As we pass through dark valleys in our lives, it is good to remind ourselves of the power of God’s love. Picking up in verse 6 of Psalm 42, we read,

My soul is downcast within me;

therefore I will remember you

from the land of the Jordan,

the heights of Hermon—from Mount Mizar.

Deep calls to deep

in the roar of your waterfalls;

all your waves and breakers

have swept over me. (vv. 6-7)

The Psalmist is saying in this poetic imagery that God demonstrates His tremendous power in the world, and in our lives. The God who produces waterfalls, waves, and breakers can certainly satisfy our thirsty souls. God is certainly strong enough to lift us up when we are cast down.

Though the Psalmist may not feel as if God is with him in the moment, he does not let this feeling undermine his faith. In verse 8, he proclaims,

By day the Lord directs his love,

at night his song is with me—

a prayer to the God of my life.

We can’t let our feelings undermine our faith. In Jesus Christ, God is with us, whether it feels like it or not. By day and by night, we do well to remind ourselves of God’s loving presence.

One thing I highly recommend for you as you go through dark valleys is, like the Psalmist, you keep a song in your hearts. There are so many hymns and praise songs that lift us up when we are down. We do well not just to sing these in church, but throughout the week.

Paul writes to the Ephesians, and to us, to speak

to one another with psalms, hymns, and songs from the Spirit. Sing and make music from your heart to the Lord, always giving thanks to God the Father for everything, in the name of our Lord Jesus Christ. (Ephesians 5:19-20)

Through music, the Holy Spirit lifts up our hearts and minds so that we can feel the warmth of God’s love, and share this love in our relationships – with God and with each other.

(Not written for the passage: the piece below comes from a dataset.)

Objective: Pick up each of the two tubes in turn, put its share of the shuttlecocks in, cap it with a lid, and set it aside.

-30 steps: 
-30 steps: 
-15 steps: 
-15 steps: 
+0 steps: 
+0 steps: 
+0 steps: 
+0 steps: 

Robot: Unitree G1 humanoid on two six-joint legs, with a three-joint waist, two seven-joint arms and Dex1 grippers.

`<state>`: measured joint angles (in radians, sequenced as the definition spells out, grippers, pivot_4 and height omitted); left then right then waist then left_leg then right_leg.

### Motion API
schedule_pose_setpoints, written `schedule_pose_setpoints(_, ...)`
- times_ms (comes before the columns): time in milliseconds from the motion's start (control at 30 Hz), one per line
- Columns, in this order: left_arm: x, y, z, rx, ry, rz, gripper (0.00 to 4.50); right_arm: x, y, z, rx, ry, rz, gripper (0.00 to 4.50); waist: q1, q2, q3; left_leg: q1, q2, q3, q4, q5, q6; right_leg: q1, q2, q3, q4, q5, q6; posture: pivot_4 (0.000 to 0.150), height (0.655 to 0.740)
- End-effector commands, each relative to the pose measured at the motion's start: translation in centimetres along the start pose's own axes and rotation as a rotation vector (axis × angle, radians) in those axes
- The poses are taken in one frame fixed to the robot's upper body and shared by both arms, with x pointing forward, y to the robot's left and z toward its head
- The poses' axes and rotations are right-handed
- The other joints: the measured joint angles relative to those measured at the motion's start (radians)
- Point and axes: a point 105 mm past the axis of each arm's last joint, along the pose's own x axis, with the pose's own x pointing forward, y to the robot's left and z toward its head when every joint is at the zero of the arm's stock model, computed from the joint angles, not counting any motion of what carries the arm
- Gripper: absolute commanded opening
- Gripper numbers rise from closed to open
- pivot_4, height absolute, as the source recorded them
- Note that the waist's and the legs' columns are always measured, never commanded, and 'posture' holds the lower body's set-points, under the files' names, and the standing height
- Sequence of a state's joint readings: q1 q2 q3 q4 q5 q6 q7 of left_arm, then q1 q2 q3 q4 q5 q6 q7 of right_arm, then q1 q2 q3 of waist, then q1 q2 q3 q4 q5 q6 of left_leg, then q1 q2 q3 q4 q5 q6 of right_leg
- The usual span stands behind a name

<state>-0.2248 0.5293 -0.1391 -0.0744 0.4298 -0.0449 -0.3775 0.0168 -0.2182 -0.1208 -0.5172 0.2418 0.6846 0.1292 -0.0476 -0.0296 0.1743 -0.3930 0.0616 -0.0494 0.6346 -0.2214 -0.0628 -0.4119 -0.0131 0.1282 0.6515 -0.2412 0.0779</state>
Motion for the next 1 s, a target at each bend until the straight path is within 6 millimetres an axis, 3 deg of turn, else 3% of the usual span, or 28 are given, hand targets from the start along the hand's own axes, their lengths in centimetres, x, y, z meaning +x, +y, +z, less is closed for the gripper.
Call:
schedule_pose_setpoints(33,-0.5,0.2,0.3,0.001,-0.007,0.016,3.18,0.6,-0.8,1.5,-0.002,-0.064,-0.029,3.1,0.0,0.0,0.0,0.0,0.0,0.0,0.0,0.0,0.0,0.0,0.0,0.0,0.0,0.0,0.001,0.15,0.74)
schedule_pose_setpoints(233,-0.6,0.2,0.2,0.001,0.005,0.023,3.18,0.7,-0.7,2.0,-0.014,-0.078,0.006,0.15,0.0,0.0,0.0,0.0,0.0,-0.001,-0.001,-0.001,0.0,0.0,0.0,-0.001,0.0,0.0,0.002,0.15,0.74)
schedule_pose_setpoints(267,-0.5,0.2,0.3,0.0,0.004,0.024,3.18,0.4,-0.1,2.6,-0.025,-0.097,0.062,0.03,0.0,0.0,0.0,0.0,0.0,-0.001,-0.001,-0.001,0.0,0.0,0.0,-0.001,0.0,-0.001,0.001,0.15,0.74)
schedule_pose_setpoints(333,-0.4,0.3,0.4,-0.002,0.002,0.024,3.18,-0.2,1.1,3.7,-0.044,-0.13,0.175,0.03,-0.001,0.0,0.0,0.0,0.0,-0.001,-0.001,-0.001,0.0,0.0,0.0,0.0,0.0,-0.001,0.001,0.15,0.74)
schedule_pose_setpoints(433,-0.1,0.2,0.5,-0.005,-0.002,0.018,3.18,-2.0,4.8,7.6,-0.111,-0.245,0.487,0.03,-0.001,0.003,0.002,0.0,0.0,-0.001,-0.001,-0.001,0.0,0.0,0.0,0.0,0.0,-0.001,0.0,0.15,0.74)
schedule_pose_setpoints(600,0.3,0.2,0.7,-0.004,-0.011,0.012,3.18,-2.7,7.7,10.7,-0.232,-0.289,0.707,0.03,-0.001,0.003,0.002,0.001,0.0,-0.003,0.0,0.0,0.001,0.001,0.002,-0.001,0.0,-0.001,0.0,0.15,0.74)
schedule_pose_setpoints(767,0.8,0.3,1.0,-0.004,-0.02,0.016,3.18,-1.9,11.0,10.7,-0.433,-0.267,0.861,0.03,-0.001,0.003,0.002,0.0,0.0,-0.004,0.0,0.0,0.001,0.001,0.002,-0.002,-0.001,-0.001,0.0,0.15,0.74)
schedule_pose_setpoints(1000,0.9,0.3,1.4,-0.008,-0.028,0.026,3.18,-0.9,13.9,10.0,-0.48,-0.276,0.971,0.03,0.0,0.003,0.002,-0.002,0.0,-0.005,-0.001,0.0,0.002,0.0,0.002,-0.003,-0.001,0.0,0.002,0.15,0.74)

The demon of depression can be tenacious, voracious, and debilitating. Even when we draw on the resources of our faith in Christ, the darkness may persist. In Psalm 42:9, the Psalmist returns to his complaint,

I say to God my Rock,

“Why have you forgotten me?

Why must I go about mourning,

oppressed by the enemy?”

My bones suffer mortal agony

as my foes taunt me,

saying to me all day long,

“Where is your God?”

We may believe with all our hearts and mind that God is with us in Christ. And yet, it feels like God is nowhere to be found. The Psalmist reveals how attacks from the enemy can call our faith into question.

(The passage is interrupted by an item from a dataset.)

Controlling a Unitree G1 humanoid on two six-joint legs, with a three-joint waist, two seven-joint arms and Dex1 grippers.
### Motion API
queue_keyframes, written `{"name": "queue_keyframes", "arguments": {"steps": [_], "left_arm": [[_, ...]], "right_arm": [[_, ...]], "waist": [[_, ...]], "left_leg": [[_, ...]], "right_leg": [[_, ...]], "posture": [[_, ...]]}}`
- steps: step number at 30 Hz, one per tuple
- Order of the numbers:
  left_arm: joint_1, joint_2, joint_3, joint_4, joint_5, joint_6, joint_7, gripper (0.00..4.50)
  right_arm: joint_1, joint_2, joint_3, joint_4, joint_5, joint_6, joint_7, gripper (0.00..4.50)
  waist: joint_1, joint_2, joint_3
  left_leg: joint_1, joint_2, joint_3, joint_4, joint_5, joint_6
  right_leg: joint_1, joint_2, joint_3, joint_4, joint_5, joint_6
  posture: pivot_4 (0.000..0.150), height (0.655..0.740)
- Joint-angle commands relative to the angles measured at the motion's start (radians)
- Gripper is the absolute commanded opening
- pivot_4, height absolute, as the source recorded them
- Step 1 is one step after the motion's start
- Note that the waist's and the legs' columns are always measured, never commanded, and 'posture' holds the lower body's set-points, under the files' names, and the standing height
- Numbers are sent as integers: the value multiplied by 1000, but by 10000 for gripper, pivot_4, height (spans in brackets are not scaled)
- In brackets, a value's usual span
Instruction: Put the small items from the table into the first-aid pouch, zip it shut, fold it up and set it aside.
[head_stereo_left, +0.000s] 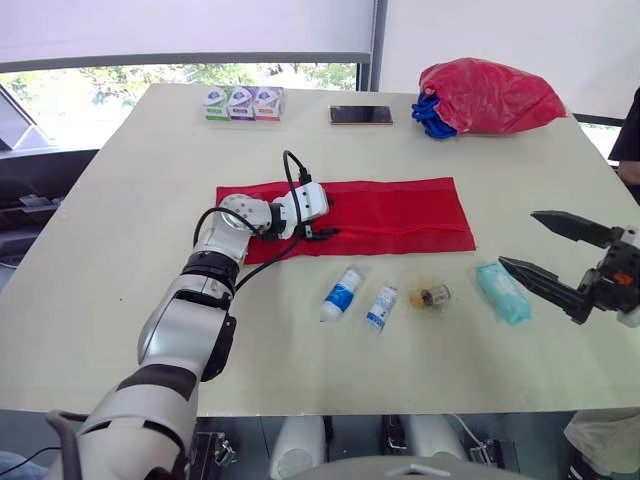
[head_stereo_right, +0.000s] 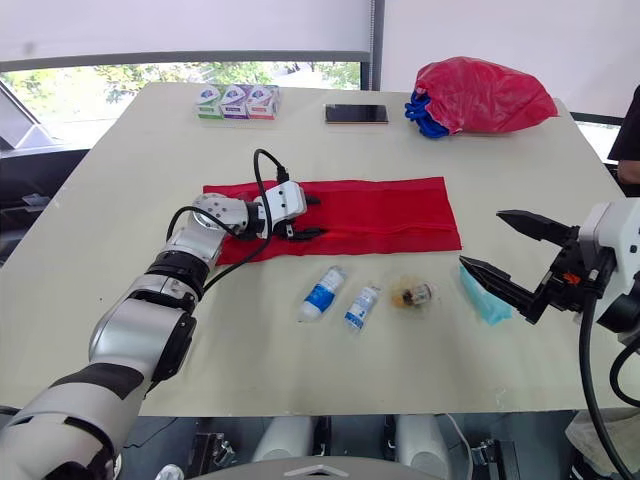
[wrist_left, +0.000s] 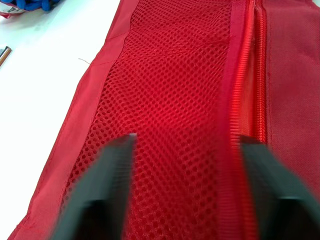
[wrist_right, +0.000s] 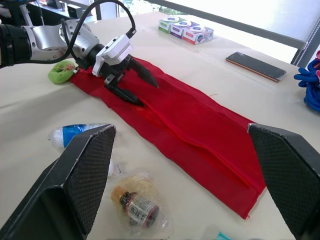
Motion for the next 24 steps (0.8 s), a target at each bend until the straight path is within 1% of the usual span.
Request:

When facing depression, often our biggest enemy comes from within. We struggle with self-doubt, question our value, even wonder if we have faith. Our adversary works hard to infiltrate the minds of believers and plant ideas that discourage us, that keep us growing in our relationship with Christ. To counter this attack, we need to “set our minds on things above” – to fill our minds with spiritual thoughts.

Through depression, the enemy attempts to insinuate doubt in our minds that we have a God in Christ who cares deeply about us. Our adversary tries to divide and conquer us, getting us to isolate ourselves from God and from God’s people. Satan manipulates our feelings such that we can begin to doubt our relationship with Christ.

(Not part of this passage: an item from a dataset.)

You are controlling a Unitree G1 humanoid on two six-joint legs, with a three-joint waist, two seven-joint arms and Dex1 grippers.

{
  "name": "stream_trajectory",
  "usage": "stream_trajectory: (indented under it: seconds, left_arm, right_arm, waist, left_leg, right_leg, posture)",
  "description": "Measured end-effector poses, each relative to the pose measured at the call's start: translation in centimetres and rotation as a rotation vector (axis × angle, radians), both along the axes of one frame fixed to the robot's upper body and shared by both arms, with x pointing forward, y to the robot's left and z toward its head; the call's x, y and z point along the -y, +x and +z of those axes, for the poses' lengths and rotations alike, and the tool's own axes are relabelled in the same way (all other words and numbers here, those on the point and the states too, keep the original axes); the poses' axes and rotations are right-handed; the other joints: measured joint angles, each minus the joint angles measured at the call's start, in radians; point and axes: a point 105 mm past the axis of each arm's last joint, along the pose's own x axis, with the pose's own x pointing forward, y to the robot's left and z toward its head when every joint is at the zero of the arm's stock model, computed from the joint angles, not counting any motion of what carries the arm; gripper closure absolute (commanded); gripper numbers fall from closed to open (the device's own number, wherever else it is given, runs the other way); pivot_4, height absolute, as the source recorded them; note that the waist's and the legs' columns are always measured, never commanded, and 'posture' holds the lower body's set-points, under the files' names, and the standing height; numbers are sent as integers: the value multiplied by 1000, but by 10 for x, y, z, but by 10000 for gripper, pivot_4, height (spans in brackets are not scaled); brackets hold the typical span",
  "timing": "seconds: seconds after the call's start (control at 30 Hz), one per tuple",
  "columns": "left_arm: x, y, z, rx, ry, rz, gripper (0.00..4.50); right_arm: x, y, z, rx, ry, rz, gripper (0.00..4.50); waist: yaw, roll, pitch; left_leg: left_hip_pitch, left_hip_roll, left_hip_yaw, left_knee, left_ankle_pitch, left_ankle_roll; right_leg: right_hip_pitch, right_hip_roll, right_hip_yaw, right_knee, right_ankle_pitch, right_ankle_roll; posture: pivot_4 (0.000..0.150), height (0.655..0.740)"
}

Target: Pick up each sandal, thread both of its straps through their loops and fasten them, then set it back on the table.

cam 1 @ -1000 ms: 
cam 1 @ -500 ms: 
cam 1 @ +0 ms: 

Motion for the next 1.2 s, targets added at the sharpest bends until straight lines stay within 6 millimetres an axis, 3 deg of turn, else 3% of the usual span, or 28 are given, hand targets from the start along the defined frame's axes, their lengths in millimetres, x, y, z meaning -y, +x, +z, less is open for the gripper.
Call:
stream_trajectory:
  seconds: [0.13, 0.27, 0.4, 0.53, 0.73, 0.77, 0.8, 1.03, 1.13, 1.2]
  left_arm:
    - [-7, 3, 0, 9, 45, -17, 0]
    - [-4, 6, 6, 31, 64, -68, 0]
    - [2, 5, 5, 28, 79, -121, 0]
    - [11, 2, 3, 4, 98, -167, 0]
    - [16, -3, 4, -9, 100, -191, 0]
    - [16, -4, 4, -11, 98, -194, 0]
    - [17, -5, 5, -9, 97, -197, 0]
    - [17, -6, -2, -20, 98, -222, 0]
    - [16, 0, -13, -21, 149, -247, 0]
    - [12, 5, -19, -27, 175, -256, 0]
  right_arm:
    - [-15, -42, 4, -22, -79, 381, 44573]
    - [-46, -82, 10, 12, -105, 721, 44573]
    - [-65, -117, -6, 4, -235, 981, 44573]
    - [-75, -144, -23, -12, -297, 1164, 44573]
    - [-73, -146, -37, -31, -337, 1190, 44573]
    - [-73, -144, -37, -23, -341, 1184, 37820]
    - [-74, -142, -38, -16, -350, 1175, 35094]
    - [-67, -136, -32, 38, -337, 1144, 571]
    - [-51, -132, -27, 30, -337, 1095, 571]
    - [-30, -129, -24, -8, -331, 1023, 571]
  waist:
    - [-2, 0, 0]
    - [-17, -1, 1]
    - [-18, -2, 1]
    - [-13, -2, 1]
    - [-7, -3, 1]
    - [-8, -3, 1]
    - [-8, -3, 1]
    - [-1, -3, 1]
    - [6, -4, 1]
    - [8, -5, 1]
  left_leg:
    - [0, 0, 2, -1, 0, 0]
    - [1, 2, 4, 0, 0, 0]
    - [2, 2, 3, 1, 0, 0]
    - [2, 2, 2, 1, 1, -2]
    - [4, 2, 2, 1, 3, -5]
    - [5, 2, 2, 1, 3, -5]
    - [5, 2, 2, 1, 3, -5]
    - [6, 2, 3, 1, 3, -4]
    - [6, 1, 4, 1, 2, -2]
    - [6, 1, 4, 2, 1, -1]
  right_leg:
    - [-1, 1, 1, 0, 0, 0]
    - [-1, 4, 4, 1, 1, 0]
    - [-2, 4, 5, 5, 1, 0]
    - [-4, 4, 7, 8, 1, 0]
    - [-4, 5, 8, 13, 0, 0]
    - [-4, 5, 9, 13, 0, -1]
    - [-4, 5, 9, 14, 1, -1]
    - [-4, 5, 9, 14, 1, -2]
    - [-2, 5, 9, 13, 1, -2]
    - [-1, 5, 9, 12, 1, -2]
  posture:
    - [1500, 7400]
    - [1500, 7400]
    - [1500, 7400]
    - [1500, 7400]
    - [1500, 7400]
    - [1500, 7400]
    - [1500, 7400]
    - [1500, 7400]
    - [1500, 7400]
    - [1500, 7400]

The good news is that the only power the enemy has within us is the power of suggestion. We can win the spiritual battle as we open our hearts to the living Lord. Psalm 42 concludes with the refrain in verse 11,

Why, my soul, are you downcast?

Why so disturbed within me?

Put your hope in God,

for I will yet praise him,

my Savior and my God.

When you go through depression, you may have no idea where this feeling is coming from. But you can know that you are never alone. Jesus says, “I am with you always, even to the end of the age.”

You can also know with the certainty of faith that God will lead you through the darkest valleys with the Light of his love. With faith in Christ, one day, we will rejoice together with all God’s children. There will be no more tears. No more suffering. No more sorrow. Only praise to the One who created us in love, in whom there is no darkness – only light. The Light of Christ.